We can no longer live in a world in which one nation rules the world. It is precisely that attitude which breeds anti-American sentiment around the world. And as our third world brothers and sisters get glimpses of American culture on youtube, Facebook, twitter, and other “world flatteners,” I can understand how they see ethno-centricism, nationalism, and a consumeristic gluttony which is both intoxicating and infuriating. This glimpse of “streets lined with gold” is what draws immigrants to our nation; it’s what, no doubt, gave Mr. D’Souza hope. Our principles and ideologies are, indeed, the “gold” we have. That all men and women are created equal … and we have the rights to life, liberty and the pursuit of happiness. These are to be held high, but should be for ALL people … not just those who have been lucky enough to be born in the United States, or rich enough, or lucky enough, to have been able to migrate here. We HAVE to work together with other nations and form relationships that are mutual … not dominating. It is no longer moral to say, “our way or else”. That is not a strong defense. It is ignorant of the realities of our world. We may wish we could return to times of our American imperialism, but we can’t. In order to be a strong leader, we need to be a strong team player. It’s true in business, it’s true in family life, it’s true in politics.

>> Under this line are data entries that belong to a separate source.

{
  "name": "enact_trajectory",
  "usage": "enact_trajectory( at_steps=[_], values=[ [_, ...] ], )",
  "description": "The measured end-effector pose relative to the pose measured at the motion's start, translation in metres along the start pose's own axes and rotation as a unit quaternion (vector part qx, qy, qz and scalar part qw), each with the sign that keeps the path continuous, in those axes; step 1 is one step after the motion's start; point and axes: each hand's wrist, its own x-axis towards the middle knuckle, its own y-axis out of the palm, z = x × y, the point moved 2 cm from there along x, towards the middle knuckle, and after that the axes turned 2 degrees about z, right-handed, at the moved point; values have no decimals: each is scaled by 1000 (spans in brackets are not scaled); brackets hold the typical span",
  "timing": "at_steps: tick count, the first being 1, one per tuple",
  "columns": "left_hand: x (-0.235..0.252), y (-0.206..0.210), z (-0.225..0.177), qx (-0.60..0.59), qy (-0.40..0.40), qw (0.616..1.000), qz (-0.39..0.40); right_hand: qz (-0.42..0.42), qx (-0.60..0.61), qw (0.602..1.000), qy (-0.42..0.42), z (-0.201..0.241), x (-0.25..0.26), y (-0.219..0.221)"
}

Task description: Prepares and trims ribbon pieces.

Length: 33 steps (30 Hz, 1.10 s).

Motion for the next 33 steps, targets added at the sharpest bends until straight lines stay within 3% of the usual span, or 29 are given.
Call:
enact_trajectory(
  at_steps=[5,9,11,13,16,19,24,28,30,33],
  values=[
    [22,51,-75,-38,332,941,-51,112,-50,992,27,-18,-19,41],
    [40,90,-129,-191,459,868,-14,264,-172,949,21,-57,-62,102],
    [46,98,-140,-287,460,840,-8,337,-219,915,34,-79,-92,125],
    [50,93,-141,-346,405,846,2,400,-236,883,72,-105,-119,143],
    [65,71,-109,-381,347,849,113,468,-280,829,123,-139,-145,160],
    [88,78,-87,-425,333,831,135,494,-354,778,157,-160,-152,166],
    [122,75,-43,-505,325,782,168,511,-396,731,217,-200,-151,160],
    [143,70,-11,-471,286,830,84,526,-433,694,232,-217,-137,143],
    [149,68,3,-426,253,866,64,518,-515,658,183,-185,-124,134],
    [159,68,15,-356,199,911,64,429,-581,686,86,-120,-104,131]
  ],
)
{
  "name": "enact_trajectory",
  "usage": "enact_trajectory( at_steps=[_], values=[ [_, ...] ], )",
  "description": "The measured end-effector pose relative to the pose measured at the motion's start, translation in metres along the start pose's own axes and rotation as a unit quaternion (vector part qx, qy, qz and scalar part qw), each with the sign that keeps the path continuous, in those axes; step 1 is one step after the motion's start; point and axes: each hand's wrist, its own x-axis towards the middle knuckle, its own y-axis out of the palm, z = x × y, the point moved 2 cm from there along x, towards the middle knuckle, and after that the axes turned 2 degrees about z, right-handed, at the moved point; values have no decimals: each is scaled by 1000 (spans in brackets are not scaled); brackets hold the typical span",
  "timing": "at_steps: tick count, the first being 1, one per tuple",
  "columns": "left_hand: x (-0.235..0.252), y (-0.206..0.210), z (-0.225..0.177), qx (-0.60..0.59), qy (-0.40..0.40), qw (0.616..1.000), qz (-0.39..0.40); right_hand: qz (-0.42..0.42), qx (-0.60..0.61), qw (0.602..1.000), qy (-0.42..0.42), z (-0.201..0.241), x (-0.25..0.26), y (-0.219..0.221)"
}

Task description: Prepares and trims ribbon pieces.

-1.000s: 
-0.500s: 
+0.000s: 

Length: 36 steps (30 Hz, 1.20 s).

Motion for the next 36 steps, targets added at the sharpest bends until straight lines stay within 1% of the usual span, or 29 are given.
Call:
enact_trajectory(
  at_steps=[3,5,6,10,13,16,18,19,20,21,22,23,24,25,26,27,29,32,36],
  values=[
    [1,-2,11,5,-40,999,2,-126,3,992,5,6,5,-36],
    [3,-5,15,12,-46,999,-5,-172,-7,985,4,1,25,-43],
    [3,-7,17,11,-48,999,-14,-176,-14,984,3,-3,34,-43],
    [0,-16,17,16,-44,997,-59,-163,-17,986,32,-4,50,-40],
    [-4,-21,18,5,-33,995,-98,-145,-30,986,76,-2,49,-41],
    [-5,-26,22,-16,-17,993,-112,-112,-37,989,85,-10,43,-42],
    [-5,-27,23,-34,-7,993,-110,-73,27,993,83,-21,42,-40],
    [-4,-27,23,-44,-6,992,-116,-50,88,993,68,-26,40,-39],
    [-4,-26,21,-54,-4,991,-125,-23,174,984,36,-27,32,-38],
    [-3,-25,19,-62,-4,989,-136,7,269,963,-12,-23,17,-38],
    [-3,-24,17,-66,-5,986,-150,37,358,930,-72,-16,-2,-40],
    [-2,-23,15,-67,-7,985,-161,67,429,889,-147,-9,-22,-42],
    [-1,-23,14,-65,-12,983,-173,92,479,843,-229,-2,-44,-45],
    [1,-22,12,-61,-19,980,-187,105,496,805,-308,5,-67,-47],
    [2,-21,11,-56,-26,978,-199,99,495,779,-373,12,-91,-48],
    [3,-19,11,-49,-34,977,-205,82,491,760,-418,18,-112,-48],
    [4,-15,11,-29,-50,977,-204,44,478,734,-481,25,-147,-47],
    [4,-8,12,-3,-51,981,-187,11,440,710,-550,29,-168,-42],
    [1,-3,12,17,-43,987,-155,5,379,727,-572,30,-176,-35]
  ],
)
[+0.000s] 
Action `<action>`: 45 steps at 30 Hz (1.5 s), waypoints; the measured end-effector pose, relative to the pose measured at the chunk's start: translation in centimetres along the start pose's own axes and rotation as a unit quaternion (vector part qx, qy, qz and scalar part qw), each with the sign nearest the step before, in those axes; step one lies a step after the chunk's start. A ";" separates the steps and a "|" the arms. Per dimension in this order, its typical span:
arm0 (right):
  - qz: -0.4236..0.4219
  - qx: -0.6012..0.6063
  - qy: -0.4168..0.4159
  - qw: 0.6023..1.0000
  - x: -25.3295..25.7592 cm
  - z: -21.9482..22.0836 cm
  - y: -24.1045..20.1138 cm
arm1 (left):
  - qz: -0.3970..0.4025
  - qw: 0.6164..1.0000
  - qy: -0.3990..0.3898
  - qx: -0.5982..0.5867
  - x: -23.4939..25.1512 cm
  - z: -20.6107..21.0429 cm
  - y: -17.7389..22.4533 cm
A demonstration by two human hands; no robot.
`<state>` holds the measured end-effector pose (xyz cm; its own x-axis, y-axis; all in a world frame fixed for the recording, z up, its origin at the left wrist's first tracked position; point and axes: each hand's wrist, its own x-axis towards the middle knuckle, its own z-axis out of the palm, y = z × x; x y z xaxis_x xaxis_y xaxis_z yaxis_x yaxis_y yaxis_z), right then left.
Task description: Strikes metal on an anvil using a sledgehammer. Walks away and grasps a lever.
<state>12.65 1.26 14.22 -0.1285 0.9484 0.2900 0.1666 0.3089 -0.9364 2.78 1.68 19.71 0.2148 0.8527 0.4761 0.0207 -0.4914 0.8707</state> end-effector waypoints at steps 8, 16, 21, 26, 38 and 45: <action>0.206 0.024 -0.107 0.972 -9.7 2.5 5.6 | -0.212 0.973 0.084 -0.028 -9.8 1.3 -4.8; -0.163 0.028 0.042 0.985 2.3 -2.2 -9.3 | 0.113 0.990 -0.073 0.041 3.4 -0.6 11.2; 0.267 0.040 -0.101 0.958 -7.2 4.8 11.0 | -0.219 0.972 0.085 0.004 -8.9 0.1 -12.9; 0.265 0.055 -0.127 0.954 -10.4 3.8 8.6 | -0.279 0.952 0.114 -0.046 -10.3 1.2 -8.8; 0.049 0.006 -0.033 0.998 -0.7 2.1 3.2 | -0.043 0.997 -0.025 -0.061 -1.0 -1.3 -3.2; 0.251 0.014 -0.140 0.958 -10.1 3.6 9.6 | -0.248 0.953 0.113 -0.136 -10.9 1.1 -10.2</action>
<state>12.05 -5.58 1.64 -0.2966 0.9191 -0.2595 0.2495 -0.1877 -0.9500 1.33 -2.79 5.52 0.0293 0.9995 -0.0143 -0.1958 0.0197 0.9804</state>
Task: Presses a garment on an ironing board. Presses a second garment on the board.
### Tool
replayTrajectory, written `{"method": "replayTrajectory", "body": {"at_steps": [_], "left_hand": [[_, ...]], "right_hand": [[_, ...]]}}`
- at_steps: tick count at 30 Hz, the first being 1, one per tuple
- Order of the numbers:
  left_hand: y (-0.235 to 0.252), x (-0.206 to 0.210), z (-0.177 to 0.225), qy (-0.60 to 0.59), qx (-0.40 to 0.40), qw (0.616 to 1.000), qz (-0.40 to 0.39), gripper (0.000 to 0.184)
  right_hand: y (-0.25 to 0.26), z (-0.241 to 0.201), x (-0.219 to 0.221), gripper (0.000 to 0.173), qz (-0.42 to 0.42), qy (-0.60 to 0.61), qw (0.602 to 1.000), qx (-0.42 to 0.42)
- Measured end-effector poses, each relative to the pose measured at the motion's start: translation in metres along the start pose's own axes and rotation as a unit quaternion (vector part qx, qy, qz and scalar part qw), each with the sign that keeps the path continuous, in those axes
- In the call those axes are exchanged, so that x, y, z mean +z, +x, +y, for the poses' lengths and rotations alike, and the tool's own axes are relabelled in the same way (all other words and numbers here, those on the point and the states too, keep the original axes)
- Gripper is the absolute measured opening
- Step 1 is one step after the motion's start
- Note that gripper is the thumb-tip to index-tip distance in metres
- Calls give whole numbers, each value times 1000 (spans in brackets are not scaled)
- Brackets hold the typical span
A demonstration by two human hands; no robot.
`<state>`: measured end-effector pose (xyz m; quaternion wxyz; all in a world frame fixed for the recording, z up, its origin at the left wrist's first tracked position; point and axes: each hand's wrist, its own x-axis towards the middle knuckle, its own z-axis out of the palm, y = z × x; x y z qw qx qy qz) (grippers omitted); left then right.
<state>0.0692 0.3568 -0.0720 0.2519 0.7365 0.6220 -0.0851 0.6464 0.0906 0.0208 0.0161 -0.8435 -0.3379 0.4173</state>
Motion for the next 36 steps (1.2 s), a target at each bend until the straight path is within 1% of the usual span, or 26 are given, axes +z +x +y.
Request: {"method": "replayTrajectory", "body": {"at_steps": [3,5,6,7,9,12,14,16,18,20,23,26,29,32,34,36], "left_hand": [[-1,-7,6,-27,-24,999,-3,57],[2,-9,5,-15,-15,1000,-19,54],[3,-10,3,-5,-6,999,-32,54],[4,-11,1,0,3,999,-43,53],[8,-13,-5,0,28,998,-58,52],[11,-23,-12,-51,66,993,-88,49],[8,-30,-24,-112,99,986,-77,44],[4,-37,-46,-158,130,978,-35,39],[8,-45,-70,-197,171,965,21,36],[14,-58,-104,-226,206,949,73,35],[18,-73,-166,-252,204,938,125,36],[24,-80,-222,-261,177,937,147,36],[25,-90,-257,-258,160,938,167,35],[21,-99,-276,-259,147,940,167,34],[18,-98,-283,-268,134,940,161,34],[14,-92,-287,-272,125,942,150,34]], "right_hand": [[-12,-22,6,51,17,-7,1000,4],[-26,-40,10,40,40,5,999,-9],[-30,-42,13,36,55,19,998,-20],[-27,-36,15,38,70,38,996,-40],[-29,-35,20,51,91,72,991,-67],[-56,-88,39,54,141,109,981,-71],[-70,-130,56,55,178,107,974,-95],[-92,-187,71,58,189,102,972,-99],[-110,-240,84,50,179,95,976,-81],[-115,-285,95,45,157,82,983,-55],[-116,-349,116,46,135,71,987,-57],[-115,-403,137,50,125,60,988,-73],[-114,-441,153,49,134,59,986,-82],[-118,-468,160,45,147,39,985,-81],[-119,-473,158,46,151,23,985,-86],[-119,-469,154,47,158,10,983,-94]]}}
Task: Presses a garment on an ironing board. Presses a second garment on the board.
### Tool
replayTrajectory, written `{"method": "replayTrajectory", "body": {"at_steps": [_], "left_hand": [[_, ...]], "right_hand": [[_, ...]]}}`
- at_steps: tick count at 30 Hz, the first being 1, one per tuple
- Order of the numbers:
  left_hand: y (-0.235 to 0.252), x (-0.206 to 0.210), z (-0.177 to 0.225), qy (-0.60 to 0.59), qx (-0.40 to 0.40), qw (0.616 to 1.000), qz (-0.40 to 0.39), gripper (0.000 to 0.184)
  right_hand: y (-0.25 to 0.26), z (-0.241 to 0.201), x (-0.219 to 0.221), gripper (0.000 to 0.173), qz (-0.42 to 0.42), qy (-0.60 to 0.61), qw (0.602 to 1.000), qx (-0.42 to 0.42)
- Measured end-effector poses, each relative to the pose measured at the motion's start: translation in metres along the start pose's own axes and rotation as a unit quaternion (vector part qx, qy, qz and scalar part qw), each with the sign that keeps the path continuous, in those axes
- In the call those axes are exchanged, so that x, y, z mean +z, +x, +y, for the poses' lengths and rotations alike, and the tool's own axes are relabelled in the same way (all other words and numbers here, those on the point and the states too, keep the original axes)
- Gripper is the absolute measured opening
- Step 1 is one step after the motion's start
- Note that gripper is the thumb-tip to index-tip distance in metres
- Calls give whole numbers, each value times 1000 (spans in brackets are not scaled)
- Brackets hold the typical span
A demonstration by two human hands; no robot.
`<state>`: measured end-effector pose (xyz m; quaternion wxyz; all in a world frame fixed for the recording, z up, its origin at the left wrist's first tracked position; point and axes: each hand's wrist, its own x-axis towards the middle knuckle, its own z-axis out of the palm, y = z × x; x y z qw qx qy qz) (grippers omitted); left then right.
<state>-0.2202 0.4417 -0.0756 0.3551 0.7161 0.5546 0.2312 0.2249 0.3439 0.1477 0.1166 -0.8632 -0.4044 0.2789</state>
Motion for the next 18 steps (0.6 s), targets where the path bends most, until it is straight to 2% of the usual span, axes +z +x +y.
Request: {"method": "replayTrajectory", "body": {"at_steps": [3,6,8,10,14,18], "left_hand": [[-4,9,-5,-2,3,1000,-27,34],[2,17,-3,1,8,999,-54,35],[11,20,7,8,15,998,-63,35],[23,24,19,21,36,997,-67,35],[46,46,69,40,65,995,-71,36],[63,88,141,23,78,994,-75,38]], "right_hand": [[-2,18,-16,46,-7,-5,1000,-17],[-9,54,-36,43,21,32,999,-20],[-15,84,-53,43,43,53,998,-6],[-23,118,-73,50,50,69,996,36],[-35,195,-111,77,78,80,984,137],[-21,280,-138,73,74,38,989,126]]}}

One final overarching theme related to all of these issues … racism. I’m glad we elected our first African American president in 2008, and I hope we re-elect him. I had no idea how deep the wounds of racism run in our African American brothers and sisters, until I watched my black co-workers cry, literally, sob, in joy on the day of his election and his inauguration. We’ve come a long way … but we cannot allow ourselves to be convinced that racism is a thing of our past and not still very real today. It IS real. It is part of an overt minority who still openly make racist comments, jokes, or violence against people of color. And it’s a subversive and systemic part of all of our lives. There is an inter-relationship between racism, classism, sexism, and homophobia. It’s not enough to look at one man of color in a prominent position and say, “if he could become president,” or “if he could become a writer and movie director,” then “why can’t anyone make it?” That kind of logic is flawed. The reality is that we have a huge problem of poverty among blacks in this country, we have a drug war that unduly targets the African American community, we still only pay women 70 cents for every dollar we pay men. The American dream is still that … a dream … for African Americans, for women, for Latino Americans, etc. At the end of the documentary, D’Souza implies that Barack Obama’s dream is contrary to the dream of most Americans … it’s not. It may be contrary to the dreams of most wealthy, white male Americans … for those in power, keeping power is important. For those in marginalized positions, Obama’s dream is our dream.